Cluster, core server, read replica, data storage

How data is stored in core server and read replica ?

Please follow this thread with similar question.

1 Like

Hi, you could read this part of the operation manual https://neo4j.com/docs/operations-manual/current/clustering/introduction/
part of the magic of the core and the read replicas is that the core has two operations allow read and write, while your read replica has only the read operation.

part of the use cases for this is when you had to run graph algorithms and you have an intense loading of data, you could use a read replica for that processes that use graph algorithms and that is not going to have any impact in your loading operation.

hope this help.

Kind regards,
Roberto S.

1 Like

Hi,@roberto1 @ravi.anthapu I am concerned about data storage, let's we have 10TB data and we want to shard it into 1TB each with (5 core, 1000 replica ), then do we need to install hard disk at each server ? what is the optimal way to do sharding ?

Hi Deepak,
Can you please elaborate statement "1000 replica "? Do you mean to say you want 1000 copies of the content? What's the use case to have 1000 replica's. I am asking out of curiosity. I have never come across such a need and want to understand where this kind of setup might be needed.

Please remember Neo4J is a monolithic database. This means all the data for a DB is on a single server. If you have 3 core cluster all 3 servers in the cluster have the same information and of same size. Same goes for RR's. Each RR will be a replica of a core node in the cluster. Cluster nodes and RR's in Neo4J are used for high availability and horizontal scalability, not vertically.

In reality Neo4J uses of lot less storage say compared to Elasticsearch as the data is stored in normalized fashion.

Here's an example how the data size can be smaller not larger with Neo4J.

http://www.odbms.org/blog/2018/07/on-using-graph-database-technology-at-behance-interview-with-david-fox/

A quote from that document

"Our Neo4j activity implementation has led to a great decrease in complexity, storage, and infrastructure costs. Our full dataset size is now around 40 GB, down from 50 TB of data that we had stored in Cassandra.
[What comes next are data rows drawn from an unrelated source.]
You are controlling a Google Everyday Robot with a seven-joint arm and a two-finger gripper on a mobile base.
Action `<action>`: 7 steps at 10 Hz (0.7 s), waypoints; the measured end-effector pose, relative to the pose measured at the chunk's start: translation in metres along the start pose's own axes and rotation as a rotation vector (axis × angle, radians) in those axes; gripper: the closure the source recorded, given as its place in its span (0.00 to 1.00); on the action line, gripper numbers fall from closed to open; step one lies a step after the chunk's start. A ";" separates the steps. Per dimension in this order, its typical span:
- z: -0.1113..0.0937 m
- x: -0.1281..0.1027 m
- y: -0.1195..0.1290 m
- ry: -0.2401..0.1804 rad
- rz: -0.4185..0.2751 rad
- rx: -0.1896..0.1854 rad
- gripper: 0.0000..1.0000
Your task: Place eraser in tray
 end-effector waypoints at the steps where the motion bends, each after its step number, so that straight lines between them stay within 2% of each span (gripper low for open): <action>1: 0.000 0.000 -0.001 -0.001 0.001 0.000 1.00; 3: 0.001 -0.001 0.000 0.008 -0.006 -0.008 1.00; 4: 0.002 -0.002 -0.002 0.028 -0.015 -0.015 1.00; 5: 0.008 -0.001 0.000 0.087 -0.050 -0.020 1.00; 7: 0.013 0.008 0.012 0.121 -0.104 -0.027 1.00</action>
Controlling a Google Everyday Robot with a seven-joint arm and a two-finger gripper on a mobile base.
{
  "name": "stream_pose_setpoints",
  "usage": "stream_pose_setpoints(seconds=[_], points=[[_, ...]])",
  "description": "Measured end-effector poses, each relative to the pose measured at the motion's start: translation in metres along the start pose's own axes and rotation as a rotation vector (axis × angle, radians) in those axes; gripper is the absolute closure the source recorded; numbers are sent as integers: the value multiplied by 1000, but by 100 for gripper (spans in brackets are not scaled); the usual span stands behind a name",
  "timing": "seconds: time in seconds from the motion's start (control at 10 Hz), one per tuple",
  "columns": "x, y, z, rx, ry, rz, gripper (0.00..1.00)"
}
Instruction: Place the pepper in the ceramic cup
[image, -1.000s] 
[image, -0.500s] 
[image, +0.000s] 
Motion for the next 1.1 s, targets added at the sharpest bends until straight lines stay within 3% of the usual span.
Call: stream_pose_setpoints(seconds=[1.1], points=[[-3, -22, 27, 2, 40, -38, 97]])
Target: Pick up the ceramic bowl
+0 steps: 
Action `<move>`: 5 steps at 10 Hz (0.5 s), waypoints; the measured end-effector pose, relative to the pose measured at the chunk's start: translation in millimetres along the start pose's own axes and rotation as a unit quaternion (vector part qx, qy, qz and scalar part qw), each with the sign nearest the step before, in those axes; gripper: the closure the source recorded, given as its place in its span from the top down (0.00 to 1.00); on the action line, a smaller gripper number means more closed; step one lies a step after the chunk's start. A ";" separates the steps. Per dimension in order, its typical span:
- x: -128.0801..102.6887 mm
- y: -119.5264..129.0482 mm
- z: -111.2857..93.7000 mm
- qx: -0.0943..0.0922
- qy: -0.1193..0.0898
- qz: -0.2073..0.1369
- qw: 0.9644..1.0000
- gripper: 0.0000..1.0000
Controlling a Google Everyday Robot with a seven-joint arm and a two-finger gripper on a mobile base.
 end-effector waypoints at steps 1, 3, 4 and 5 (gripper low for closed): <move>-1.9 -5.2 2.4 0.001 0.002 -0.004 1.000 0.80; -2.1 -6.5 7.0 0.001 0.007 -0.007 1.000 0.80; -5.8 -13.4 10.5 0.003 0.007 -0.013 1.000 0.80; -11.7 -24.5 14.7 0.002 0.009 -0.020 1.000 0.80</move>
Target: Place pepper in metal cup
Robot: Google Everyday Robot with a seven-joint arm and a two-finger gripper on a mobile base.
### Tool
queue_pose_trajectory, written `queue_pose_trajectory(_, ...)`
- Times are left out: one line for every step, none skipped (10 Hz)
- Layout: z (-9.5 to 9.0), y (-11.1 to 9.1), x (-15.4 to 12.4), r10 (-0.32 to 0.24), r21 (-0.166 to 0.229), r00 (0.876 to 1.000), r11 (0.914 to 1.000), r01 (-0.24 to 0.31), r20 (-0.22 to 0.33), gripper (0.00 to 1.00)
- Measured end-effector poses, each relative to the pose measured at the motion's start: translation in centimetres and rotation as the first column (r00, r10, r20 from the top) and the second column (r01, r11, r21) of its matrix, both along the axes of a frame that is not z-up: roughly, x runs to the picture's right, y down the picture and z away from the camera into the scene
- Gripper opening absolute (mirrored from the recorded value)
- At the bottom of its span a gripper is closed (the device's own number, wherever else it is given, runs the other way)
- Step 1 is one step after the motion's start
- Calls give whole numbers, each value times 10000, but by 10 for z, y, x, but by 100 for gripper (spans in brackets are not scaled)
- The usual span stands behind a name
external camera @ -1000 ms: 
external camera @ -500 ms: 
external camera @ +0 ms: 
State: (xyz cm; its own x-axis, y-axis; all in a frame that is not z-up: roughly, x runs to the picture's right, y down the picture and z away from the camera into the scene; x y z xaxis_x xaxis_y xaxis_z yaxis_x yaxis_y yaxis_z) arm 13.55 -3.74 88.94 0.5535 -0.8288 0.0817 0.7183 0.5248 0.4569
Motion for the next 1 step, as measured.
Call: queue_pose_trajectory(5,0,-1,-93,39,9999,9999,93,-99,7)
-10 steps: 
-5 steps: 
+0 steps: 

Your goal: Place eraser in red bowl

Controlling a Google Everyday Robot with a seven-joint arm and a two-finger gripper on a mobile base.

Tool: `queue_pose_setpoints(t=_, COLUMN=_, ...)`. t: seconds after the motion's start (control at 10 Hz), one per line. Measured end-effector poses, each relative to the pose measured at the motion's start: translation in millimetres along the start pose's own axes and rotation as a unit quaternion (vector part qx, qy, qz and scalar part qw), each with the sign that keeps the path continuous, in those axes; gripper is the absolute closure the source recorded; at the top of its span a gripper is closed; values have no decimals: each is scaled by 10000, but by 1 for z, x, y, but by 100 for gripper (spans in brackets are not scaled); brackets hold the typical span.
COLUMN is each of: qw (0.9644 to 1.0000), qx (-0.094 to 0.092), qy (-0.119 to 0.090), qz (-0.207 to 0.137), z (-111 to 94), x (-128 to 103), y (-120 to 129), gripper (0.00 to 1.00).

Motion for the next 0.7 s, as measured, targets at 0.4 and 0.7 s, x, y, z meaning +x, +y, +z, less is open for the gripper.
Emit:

We’re able to power our entire activity feed infrastructure using a cluster of 3 Neo4j instances, down from 48 Cassandra instances of pretty much equal specs. That has also led to reduced infrastructure costs. Most importantly, it’s been a breeze for our operations staff to manage since the architecture is simple and lean."

So, before being worried about data size, it would be prudent to do a POC and see if Neo4J is really the solution for you.

2 Likes